After the American Century
I recently spent two days at the University of Michigan, attending a conference dealing with sustainability and the US / China relationship. My brief was to deliver a plenary lecture on the history of US energy use, and what that history suggests about the future.
The background for this discussion is the major shift in the sources of pollution that has taken place during the previous five years. In c. 2006 the United States released more CO2 into the atmosphere than any other country. Since then the US has reduced its carbon footprint, and at the same time its total energy use has stopped growing. In contrast, China's economy has been growing at a rate of 9 or 10% every year, and its energy use has shot well beyond the US level. In fact, China alone released more CO2 last year than the United States, Germany, and the UK combined.
When one adds the CO2 from Brazil, Russia, and India, the other "BRIC" nations, the pollution balance shifts even more dramatically. These four emerging economies taken together are demanding more and more energy and they are satisfying this demand mostly through the older polluting technologies. Alternative energies receive lip service. Indeed, the many Chinese delegates to the meeting in Michigan kept repeating that the pollution was created to manufacture things for the West, and therefore the CO2 releases should not be counted against China.

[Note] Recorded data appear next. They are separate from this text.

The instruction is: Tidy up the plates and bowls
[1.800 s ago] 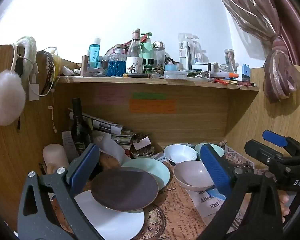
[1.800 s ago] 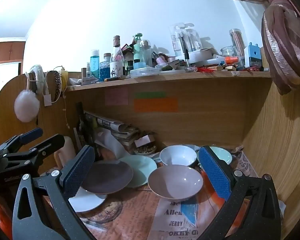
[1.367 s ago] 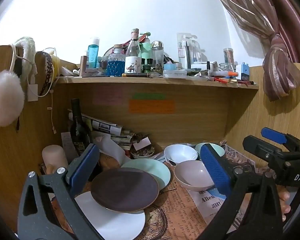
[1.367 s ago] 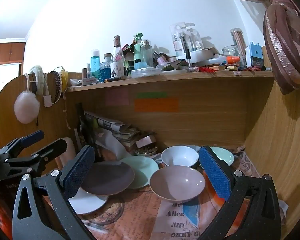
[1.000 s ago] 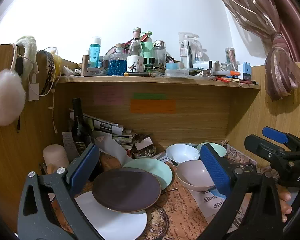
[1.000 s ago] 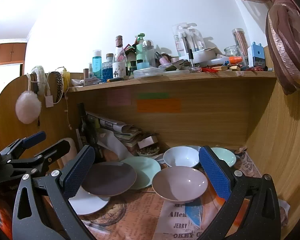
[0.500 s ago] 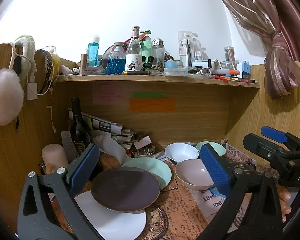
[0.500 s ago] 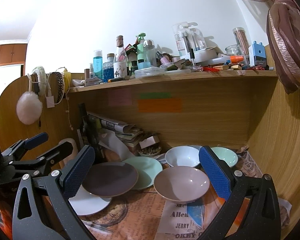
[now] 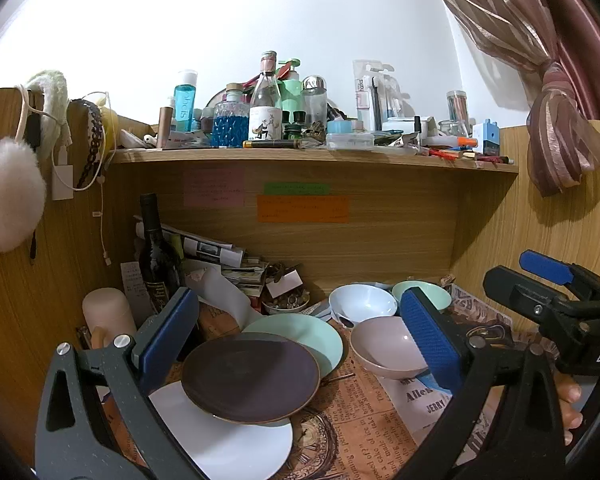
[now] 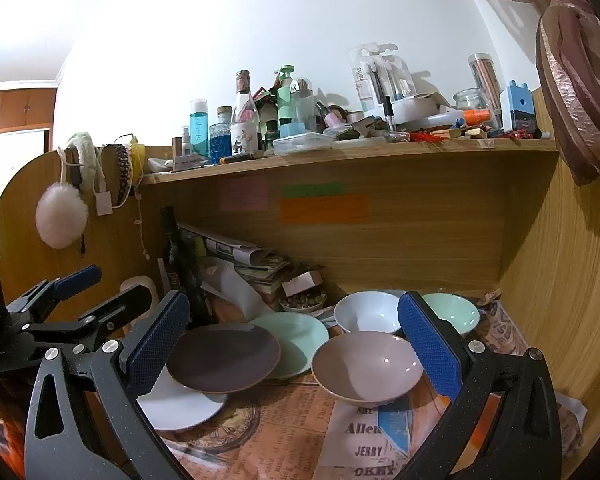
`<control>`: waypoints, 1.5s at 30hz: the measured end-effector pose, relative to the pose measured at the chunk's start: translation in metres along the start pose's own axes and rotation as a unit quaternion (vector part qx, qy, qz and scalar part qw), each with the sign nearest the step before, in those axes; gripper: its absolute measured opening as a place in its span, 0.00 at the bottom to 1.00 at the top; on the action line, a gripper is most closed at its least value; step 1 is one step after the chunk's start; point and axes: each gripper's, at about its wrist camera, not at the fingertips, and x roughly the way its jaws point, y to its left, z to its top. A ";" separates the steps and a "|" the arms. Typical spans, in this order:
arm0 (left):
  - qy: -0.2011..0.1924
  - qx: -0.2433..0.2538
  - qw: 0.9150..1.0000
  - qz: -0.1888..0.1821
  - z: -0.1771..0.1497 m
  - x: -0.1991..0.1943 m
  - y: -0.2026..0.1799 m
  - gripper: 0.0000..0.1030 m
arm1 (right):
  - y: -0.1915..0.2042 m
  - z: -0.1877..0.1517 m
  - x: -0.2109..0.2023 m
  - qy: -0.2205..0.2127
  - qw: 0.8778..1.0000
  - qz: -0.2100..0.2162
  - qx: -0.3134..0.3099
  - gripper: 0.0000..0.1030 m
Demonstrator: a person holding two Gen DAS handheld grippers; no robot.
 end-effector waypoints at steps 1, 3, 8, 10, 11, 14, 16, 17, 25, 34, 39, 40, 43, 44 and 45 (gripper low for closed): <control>0.000 0.000 1.000 0.000 0.000 0.000 0.000 1.00 | 0.000 0.000 0.000 0.000 1.000 0.000 0.000 1.00; 0.002 0.000 1.000 -0.001 0.000 0.000 0.000 1.00 | 0.000 0.000 0.000 0.000 1.000 -0.001 0.000 1.00; 0.003 0.000 1.000 -0.003 0.000 0.001 0.001 1.00 | 0.000 -0.001 0.000 0.000 1.000 -0.001 -0.001 1.00; 0.003 0.000 1.000 -0.003 -0.001 0.001 0.001 1.00 | 0.000 -0.001 0.000 0.001 1.000 0.000 0.001 1.00; 0.004 0.001 1.000 -0.003 -0.001 0.001 0.001 1.00 | -0.001 0.000 0.000 0.001 1.000 0.000 0.001 1.00; 0.005 0.000 1.000 -0.004 -0.001 0.002 0.002 1.00 | -0.001 0.000 0.001 0.001 1.000 0.001 0.003 1.00; 0.005 0.001 1.000 -0.004 -0.002 0.002 0.002 1.00 | -0.001 0.000 0.002 0.001 1.000 0.001 0.003 1.00; 0.005 0.001 1.000 -0.003 -0.002 0.002 0.002 1.00 | -0.001 0.000 0.002 0.001 1.000 0.001 0.003 1.00; 0.007 0.000 1.000 -0.005 -0.002 0.003 0.002 1.00 | -0.001 -0.001 0.003 0.002 1.000 0.002 0.004 1.00; 0.029 0.003 1.000 -0.010 -0.005 0.018 0.004 1.00 | -0.004 -0.004 0.017 0.014 1.000 0.000 0.012 1.00; 0.070 -0.010 0.997 -0.011 -0.014 0.040 0.014 1.00 | -0.008 -0.011 0.033 0.033 0.999 -0.002 0.019 1.00; 0.079 -0.013 0.997 -0.012 -0.016 0.045 0.017 1.00 | -0.010 -0.013 0.039 0.040 0.999 -0.002 0.021 1.00; 0.100 -0.022 0.995 -0.013 -0.024 0.059 0.027 1.00 | -0.012 -0.020 0.054 0.060 0.998 -0.004 0.024 1.00; 0.109 -0.025 0.994 -0.013 -0.027 0.064 0.030 1.00 | -0.013 -0.022 0.059 0.068 0.997 -0.005 0.024 1.00; 0.118 -0.028 0.993 -0.012 -0.030 0.070 0.035 1.00 | -0.015 -0.026 0.065 0.076 0.997 -0.006 0.024 1.00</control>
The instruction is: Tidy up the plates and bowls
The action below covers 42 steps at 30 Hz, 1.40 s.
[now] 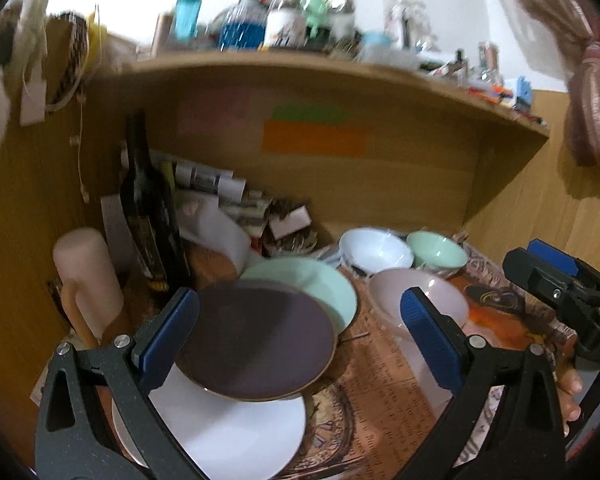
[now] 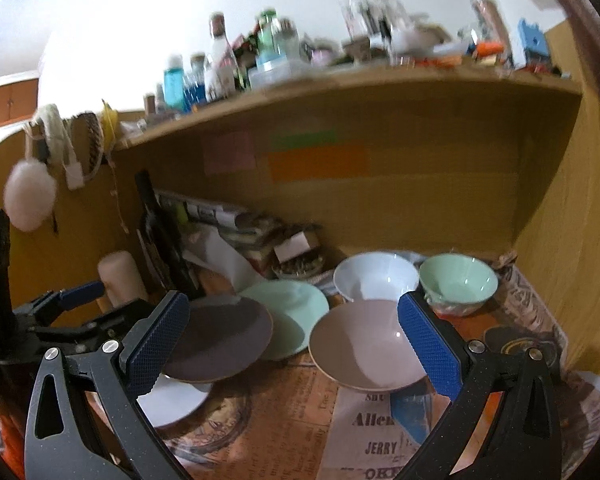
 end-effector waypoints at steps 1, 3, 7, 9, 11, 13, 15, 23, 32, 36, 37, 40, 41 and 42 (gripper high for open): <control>0.008 -0.003 1.000 0.003 -0.002 0.005 0.004 1.00 | -0.001 -0.002 0.007 0.009 1.000 -0.001 0.000 1.00; 0.025 -0.008 1.000 0.017 -0.006 0.019 0.014 1.00 | -0.002 -0.007 0.022 0.028 1.000 -0.002 -0.002 1.00; 0.067 -0.026 0.997 0.016 -0.012 0.044 0.037 1.00 | -0.002 -0.018 0.051 0.067 0.998 0.005 -0.005 1.00; 0.085 -0.031 0.996 0.025 -0.015 0.057 0.050 1.00 | -0.001 -0.023 0.066 0.084 0.996 0.010 -0.003 1.00; 0.097 -0.028 0.994 0.038 -0.017 0.067 0.060 1.00 | 0.000 -0.028 0.080 0.105 0.994 0.021 0.003 1.00; 0.109 -0.024 0.993 0.048 -0.020 0.075 0.071 1.00 | 0.002 -0.032 0.092 0.128 0.991 0.036 0.010 1.00; 0.126 -0.018 0.991 0.051 -0.023 0.084 0.081 1.00 | 0.004 -0.037 0.104 0.146 0.988 0.045 0.015 0.97; 0.178 -0.012 0.983 0.052 -0.027 0.112 0.118 0.93 | 0.017 -0.045 0.137 0.201 0.977 0.070 0.019 0.74; 0.215 -0.030 0.976 0.031 -0.028 0.135 0.143 0.75 | 0.021 -0.052 0.166 0.245 0.967 0.066 0.024 0.50; 0.233 -0.032 0.972 0.012 -0.030 0.144 0.148 0.62 | 0.022 -0.055 0.175 0.262 0.961 0.075 0.037 0.43; 0.235 -0.032 0.972 0.008 -0.030 0.147 0.149 0.57 | 0.022 -0.056 0.177 0.264 0.961 0.074 0.038 0.41; 0.245 -0.029 0.969 -0.004 -0.031 0.153 0.149 0.46 | 0.023 -0.058 0.182 0.270 0.959 0.073 0.040 0.38; 0.249 -0.027 0.968 -0.009 -0.032 0.156 0.149 0.44 | 0.023 -0.058 0.183 0.273 0.958 0.072 0.040 0.37; 0.252 -0.025 0.967 -0.012 -0.032 0.158 0.149 0.43 | 0.023 -0.059 0.184 0.274 0.958 0.072 0.041 0.37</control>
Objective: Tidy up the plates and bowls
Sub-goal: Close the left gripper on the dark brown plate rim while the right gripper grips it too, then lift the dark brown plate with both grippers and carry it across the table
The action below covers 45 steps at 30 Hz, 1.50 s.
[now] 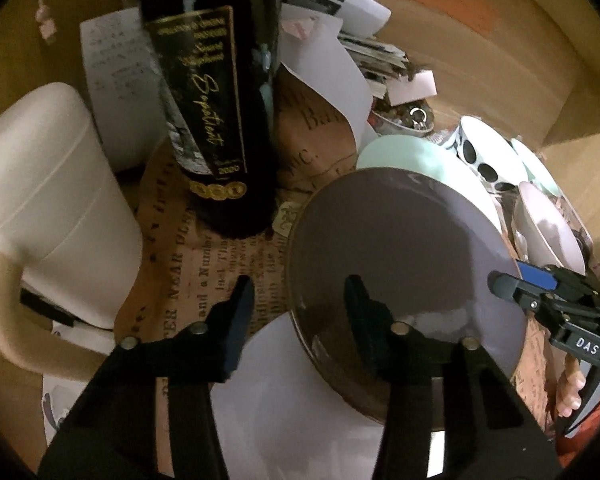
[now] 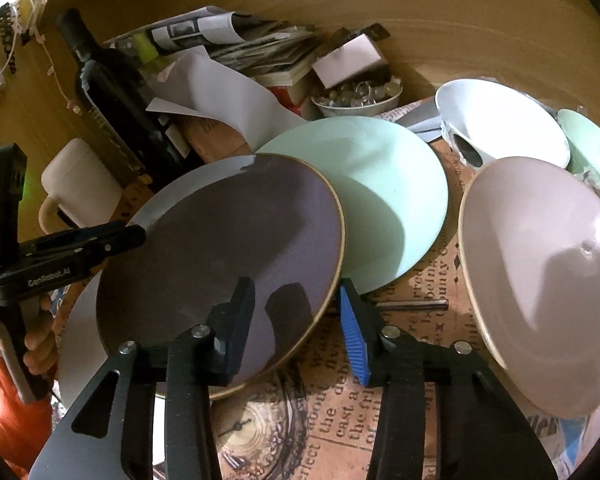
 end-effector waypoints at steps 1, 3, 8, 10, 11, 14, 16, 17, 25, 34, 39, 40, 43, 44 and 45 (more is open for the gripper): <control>0.001 0.002 1.000 -0.001 0.001 0.001 0.000 0.40 | 0.000 0.000 0.001 0.001 1.000 0.000 0.000 0.35; 0.007 0.007 1.000 -0.006 0.002 0.005 -0.001 0.33 | 0.000 0.001 0.003 0.004 1.000 0.000 0.001 0.34; 0.017 0.010 1.000 -0.018 0.004 0.011 -0.001 0.32 | -0.001 0.003 0.005 0.009 1.000 0.003 0.007 0.29; 0.019 0.013 1.000 -0.019 0.005 0.013 -0.002 0.32 | -0.002 0.003 0.006 0.007 1.000 0.006 0.012 0.28; 0.022 0.016 0.999 -0.023 0.006 0.014 -0.003 0.32 | -0.003 0.003 0.006 0.007 1.000 0.008 0.013 0.27; 0.022 0.021 0.999 -0.020 0.006 0.013 -0.004 0.32 | -0.004 0.004 0.006 0.006 1.000 0.009 0.016 0.26; 0.022 0.020 0.999 -0.019 0.006 0.013 -0.003 0.32 | -0.003 0.004 0.005 0.004 1.000 0.006 0.015 0.26; 0.022 0.018 0.999 -0.018 0.006 0.012 -0.003 0.32 | -0.002 0.004 0.005 0.003 1.000 0.004 0.014 0.25; 0.013 0.026 0.999 -0.019 -0.001 0.006 -0.008 0.32 | -0.008 0.007 0.000 -0.003 1.000 -0.001 0.023 0.25; -0.014 0.027 0.999 -0.017 -0.006 -0.011 -0.014 0.31 | -0.007 0.007 -0.017 -0.022 1.000 0.003 0.018 0.23; -0.027 0.026 0.999 -0.021 -0.012 -0.025 -0.020 0.31 | -0.006 0.004 -0.032 -0.034 0.999 0.004 0.012 0.23; -0.028 0.025 0.999 -0.021 -0.012 -0.027 -0.021 0.31 | -0.007 0.003 -0.035 -0.036 0.999 0.006 0.012 0.23; -0.034 0.027 0.999 -0.022 -0.016 -0.035 -0.027 0.31 | -0.007 -0.002 -0.046 -0.041 0.999 0.008 0.012 0.23; -0.035 0.027 0.999 -0.022 -0.017 -0.038 -0.030 0.31 | -0.007 -0.004 -0.048 -0.043 0.999 0.008 0.011 0.23; -0.036 0.027 0.999 -0.022 -0.019 -0.041 -0.032 0.31 | -0.008 -0.006 -0.052 -0.045 0.999 0.007 0.010 0.23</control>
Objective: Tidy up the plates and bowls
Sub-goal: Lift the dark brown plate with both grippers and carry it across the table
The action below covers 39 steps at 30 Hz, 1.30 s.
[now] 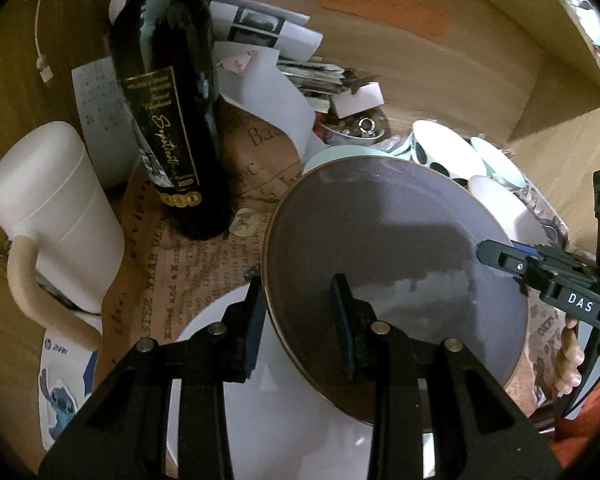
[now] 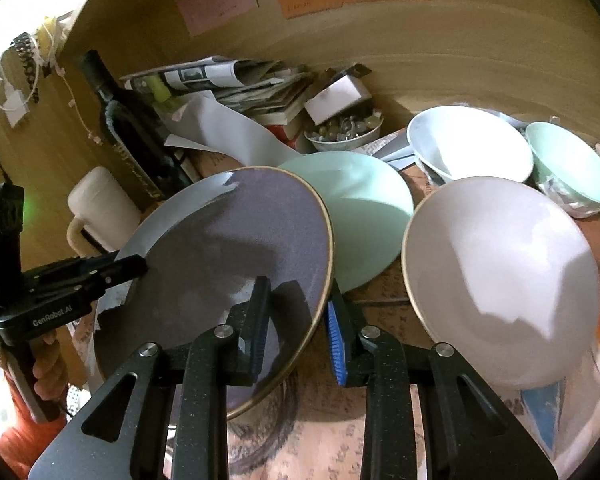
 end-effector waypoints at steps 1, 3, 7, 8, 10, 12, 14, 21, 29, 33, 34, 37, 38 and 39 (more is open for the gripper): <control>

This is a curious argument. Chinese factories choose to be highly polluting of their own water and soil in order to keep prices down, a subject that was dealt with at the conference. These factories also choose to pay workers poorly in order to keep prices down, a topic that however was scarcely mentioned. Exploiting their own land, air, people, and energy resources in a short-sighted manner, the Chinese are making a good deal of money. But the CO2 somehow, they think, is not their responsibility.
In contrast, almost all the large western economies have managed to reduce their CO2 levels in the last decade. One must admit that they start from an entirely different position. Per capita, Americans, Germans, and Brits all use far more energy than the average Chinese and enormously more than the average Indian. Starting from a position of excessive energy use, the West can cut back largely by adopting new technologies that are more efficient and less polluting.
The overall trend is worrisome. The BRIC national economies are growing rapidly, and their CO2 emissions are keeping pace. This is not a sustainable situation. Nor is it a necessary situation.
I explained why in my lecture. Drawing on my
Consuming Power, I briefly summarized the previous American energy regimes from colonial times to the present: muscle power, water power, steam power, electrical power, gas and oil, and the never entirely realized nuclear regime.
I then drew several conclusions.
First, that the US has had little or no historical experience with shortages. Shifts in energy use were driven by consumer demands for more rather than the need to replace disappearing sources.
Second, that since c. 1820 there have been new energy regimes roughly every 40 years. This strongly suggests that the shift to alternative energies will also take four decades, and that it will not entirely replace but rather supplement previous energy sources.
Third, statistics show that since c. 1940 the largest growth in energy use in the US has been in the consumer sector. Industry has been much better at curbing its appetites. The good news is, that, based on studies of best practices - i.e. using existing technologies - the US could cut its total energy use by 50%. This would not entail any hardships or major changes in lifestyle. Rather, this would mean that per capita US energy use fell to the level of Germany or Denmark. The existing technologies include improved housing insulation and heat exchangers, already in use in Germany, that come close to eliminating the need for most domestic heating or cooling. Heat pumps, passive solar, solar panels, geothermal, burning waste, and wind power together provide a good mix of alternatives. Utilized together with pumped storage of hydro power, they eliminate the bogus argument raised by the oil, gas, and coal companies, who claim that alternative energies cannot provide energy around the clock, because the sun does not always shine and the wind does not always blow.
Fourth, half of the reduced US energy demand could be met though a mix of alternative energies, including far more than wind and solar power. Again, new technologies are not necessary. What we already have is sufficient to achieve this result. But note that the cost of solar power has been steadily falling, at a rate that economist Paul Krugman estimates to be 7% every year.
In other words, rather than set a goal of unchanged total use, of which 25% is to be alternative energy, I firmly believe that the US goal should be to reduce its energy consumption by half and satisfy the remaining energy demand by using alternative energies. Moreover, the BRIC nations could do the same thing. Rather than adopt old-fashioned technologies, such as coal-fired electrical plants, they could move directly toward the sustainable goal. Their models should be Denmark and Germany. They should not measure themselves against the US, whose energy use is indefensible and unsustainable. Indeed, there is some evidence that the Chinese have begun to understand this more quickly than the US itself. Certainly China has moved to be a global leader in solar energy.
The fundamental problem of excessive energy use is not technological, but social and political.